● TASK INSTRUCTIONS: Return all lines of the records that contain the word "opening".

:::

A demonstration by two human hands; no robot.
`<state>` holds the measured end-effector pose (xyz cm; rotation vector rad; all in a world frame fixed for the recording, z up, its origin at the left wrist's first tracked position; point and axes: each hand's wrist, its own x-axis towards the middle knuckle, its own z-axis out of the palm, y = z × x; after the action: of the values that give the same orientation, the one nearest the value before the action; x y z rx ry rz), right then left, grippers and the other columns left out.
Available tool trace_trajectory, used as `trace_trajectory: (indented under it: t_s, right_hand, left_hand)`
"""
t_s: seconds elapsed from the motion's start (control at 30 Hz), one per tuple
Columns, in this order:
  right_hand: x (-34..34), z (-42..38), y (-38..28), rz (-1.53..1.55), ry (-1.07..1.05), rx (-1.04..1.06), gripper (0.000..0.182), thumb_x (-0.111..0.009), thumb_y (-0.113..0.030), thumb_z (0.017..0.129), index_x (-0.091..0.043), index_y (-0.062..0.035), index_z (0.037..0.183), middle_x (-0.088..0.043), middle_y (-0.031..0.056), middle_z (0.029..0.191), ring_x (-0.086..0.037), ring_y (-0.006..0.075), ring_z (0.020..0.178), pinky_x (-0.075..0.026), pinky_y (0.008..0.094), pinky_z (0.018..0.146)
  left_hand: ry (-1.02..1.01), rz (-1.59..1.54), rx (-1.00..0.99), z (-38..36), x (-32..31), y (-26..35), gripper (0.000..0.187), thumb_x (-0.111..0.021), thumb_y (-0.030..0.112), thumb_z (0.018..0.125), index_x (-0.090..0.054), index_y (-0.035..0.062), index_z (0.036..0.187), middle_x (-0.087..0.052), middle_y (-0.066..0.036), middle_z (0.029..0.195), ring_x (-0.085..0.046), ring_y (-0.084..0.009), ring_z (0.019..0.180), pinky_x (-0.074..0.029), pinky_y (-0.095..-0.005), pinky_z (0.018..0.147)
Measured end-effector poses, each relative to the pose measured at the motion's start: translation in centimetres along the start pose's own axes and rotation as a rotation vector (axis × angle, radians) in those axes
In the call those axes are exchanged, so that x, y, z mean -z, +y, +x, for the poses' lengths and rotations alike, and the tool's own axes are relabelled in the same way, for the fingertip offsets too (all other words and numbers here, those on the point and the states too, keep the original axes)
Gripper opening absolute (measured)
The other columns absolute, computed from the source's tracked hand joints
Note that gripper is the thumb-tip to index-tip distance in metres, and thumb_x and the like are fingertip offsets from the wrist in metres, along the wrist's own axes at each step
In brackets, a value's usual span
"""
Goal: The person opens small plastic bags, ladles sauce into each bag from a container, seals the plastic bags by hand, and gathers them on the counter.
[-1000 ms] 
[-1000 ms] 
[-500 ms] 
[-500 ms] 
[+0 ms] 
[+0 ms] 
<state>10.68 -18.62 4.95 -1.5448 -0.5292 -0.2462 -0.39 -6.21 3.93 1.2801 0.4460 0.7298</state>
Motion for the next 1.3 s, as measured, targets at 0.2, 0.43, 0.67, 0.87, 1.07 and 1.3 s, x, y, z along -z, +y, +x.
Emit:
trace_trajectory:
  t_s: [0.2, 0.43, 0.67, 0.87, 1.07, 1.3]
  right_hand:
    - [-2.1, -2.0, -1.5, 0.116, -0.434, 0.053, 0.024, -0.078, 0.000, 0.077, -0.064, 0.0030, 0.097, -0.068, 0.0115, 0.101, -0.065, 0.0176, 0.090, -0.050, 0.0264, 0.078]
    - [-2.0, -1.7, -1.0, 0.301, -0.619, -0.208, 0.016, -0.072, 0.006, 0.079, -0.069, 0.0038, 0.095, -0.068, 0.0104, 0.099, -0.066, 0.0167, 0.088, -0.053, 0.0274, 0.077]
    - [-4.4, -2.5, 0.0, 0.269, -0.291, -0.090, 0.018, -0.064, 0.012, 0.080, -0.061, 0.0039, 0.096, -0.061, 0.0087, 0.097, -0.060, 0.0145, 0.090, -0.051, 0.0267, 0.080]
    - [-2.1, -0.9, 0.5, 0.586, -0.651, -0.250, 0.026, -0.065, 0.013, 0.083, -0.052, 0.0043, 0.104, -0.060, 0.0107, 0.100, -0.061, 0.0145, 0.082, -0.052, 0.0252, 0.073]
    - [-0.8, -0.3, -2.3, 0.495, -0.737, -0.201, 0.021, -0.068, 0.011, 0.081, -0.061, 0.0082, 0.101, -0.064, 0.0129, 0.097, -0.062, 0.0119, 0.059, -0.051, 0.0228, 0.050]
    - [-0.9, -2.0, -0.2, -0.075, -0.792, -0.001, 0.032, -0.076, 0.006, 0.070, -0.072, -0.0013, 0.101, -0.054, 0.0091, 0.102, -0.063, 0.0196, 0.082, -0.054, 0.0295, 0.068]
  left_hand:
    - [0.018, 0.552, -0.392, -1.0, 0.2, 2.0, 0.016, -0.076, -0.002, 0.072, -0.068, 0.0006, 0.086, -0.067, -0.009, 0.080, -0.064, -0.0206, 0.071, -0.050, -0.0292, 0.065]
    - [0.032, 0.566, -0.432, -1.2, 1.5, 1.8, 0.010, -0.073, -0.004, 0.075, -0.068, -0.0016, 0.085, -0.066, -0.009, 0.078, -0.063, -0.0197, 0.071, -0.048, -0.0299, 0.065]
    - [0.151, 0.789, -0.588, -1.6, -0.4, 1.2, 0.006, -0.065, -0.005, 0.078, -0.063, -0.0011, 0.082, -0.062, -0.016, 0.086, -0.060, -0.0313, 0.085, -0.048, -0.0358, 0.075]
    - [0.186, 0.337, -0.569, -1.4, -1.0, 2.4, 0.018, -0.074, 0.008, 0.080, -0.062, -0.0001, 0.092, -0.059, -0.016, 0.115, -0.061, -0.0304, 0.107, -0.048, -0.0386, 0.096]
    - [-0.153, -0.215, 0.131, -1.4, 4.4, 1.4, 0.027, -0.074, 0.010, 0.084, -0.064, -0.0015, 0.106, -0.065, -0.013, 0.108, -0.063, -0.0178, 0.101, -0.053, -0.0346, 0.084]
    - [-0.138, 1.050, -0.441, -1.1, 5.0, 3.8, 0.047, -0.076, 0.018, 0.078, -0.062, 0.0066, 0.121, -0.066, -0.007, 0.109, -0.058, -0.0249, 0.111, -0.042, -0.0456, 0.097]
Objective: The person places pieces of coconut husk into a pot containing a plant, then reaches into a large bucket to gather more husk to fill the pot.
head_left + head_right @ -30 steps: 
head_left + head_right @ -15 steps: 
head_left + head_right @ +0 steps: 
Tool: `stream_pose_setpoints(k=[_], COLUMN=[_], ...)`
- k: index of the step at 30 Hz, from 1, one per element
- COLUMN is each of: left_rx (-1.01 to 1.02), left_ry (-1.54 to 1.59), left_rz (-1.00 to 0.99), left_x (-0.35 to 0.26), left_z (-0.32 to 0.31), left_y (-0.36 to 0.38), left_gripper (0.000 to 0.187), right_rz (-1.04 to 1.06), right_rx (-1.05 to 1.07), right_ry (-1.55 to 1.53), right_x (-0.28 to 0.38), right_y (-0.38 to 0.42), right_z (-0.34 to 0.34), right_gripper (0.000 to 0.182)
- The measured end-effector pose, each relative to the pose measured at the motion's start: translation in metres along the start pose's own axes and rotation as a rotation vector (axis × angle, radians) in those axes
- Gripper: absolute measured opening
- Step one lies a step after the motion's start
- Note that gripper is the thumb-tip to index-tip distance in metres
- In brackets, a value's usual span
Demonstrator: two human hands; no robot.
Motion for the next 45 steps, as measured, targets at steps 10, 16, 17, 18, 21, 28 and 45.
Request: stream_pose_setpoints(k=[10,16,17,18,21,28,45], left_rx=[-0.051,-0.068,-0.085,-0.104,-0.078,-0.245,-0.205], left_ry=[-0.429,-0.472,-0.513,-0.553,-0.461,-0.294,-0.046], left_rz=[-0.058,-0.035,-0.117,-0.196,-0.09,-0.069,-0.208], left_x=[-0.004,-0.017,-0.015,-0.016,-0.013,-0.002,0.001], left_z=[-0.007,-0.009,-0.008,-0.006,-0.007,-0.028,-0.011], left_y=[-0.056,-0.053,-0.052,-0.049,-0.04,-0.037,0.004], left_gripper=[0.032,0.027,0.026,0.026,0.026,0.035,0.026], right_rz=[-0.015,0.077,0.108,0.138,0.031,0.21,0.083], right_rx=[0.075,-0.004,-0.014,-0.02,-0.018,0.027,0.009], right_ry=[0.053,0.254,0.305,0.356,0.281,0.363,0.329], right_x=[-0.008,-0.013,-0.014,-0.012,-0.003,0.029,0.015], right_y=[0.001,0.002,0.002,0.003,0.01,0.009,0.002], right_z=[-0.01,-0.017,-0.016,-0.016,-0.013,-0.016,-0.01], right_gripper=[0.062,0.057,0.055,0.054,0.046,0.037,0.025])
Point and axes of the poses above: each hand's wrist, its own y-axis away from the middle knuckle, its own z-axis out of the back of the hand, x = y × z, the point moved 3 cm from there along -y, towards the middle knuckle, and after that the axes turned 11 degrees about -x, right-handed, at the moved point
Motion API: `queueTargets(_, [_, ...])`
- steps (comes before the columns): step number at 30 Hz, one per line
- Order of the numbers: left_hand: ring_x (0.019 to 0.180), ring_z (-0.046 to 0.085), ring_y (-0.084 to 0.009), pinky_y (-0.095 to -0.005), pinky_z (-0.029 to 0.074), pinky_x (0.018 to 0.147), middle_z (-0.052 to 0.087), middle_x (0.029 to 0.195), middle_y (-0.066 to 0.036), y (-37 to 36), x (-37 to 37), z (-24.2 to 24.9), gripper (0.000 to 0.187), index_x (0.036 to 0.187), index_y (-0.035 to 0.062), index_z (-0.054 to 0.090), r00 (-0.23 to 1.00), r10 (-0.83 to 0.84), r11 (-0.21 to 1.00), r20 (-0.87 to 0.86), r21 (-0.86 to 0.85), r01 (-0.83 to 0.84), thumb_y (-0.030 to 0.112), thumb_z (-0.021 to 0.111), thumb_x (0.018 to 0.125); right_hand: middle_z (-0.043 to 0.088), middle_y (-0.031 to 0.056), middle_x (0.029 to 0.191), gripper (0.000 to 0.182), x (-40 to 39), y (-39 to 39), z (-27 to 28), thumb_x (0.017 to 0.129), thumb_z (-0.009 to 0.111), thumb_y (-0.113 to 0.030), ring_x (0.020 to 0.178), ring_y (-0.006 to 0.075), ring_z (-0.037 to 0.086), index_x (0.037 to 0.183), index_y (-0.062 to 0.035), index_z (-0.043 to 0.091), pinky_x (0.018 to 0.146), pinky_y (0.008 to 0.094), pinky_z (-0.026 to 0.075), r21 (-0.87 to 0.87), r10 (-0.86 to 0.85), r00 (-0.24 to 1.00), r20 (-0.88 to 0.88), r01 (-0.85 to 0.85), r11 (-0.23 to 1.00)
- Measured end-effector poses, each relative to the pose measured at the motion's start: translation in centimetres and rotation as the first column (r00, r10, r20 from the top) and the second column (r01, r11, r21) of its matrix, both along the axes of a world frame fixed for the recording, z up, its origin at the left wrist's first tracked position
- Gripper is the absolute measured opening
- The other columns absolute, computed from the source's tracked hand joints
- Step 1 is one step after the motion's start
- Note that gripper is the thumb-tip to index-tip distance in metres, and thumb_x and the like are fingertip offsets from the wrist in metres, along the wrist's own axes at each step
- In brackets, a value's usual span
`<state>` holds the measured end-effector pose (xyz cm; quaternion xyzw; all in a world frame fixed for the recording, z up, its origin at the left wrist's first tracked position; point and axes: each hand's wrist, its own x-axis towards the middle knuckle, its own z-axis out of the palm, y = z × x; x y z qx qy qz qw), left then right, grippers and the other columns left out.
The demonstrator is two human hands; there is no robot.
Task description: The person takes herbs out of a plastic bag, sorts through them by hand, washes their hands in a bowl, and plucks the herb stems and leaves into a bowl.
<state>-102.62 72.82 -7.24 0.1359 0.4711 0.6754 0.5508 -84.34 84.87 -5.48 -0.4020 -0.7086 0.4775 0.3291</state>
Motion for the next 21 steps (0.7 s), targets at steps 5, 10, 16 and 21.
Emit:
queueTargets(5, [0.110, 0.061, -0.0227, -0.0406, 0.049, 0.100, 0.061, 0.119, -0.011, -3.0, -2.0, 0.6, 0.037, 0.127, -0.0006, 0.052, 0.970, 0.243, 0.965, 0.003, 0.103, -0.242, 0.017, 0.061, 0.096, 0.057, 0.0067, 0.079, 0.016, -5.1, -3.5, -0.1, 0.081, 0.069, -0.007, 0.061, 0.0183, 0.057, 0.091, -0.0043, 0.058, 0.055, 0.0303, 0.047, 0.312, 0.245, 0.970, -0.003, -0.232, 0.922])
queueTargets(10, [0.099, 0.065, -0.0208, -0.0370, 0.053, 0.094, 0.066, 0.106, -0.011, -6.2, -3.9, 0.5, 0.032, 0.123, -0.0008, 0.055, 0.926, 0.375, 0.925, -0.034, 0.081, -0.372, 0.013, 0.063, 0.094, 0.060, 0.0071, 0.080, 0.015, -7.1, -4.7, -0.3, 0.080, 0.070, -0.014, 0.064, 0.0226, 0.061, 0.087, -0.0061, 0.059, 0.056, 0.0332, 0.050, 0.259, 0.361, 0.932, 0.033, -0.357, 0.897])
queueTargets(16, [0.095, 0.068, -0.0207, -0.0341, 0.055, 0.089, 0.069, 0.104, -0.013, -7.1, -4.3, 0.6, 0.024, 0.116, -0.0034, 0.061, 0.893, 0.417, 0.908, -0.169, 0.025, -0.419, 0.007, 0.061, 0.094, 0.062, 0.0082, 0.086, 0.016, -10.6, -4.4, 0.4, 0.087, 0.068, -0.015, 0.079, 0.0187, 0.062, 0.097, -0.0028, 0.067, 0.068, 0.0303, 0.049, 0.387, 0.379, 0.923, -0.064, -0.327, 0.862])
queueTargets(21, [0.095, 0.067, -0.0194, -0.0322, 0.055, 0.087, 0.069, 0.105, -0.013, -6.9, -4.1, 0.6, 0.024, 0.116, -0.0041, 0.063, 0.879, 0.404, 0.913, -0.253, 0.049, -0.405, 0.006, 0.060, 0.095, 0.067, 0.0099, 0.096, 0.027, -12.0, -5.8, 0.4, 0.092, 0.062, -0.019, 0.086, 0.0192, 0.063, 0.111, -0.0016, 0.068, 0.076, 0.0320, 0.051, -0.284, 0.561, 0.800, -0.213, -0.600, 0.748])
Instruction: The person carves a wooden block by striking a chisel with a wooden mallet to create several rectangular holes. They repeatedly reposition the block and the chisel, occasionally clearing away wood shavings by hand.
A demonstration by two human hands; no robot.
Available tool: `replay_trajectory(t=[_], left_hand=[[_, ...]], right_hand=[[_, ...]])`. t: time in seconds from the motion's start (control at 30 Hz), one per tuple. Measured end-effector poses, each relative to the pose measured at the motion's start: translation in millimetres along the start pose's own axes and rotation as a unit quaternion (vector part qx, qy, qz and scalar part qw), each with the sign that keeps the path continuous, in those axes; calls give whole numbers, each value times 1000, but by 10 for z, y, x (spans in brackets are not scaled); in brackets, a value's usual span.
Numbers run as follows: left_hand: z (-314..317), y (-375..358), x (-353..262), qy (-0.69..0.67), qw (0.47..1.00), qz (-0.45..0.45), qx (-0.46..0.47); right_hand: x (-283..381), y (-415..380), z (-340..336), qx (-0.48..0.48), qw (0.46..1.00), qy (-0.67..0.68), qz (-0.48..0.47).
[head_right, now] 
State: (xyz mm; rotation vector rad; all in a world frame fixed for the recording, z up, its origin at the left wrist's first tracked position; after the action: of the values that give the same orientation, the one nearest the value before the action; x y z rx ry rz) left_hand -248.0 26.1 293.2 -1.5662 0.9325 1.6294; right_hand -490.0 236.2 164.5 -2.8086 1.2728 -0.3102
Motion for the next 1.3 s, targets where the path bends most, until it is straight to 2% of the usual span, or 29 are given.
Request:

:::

● RESULT OF THE EXERCISE:
Gripper opening absolute (measured)
- Gripper: absolute measured opening
- Gripper is the absolute measured opening

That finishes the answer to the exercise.